═════ Provided data

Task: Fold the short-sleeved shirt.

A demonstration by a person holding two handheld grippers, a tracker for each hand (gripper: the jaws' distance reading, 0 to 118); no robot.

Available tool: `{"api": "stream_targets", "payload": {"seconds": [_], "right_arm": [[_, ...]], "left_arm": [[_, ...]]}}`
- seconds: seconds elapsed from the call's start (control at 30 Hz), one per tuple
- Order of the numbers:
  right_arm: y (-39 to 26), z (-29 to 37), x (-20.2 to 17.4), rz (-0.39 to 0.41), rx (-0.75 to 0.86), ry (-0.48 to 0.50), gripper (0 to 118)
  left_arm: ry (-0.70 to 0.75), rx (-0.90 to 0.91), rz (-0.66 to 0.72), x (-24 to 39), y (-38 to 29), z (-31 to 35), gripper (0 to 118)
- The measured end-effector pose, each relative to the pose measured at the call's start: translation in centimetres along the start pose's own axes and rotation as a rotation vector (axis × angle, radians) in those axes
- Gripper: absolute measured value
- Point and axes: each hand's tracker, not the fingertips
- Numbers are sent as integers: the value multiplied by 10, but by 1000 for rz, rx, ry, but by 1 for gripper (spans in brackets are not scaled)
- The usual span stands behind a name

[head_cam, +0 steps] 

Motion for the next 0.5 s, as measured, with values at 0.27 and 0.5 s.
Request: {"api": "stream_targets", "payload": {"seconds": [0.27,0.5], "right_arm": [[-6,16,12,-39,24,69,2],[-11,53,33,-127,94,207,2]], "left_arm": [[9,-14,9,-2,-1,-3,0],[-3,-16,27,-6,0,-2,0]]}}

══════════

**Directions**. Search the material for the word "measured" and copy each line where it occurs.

**Completed exercise**.
- The measured end-effector pose, each relative to the pose measured at the call's start: translation in centimetres along the start pose's own axes and rotation as a rotation vector (axis × angle, radians) in those axes
- Gripper: absolute measured value
Motion for the next 0.5 s, as measured, with values at 0.27 and 0.5 s.

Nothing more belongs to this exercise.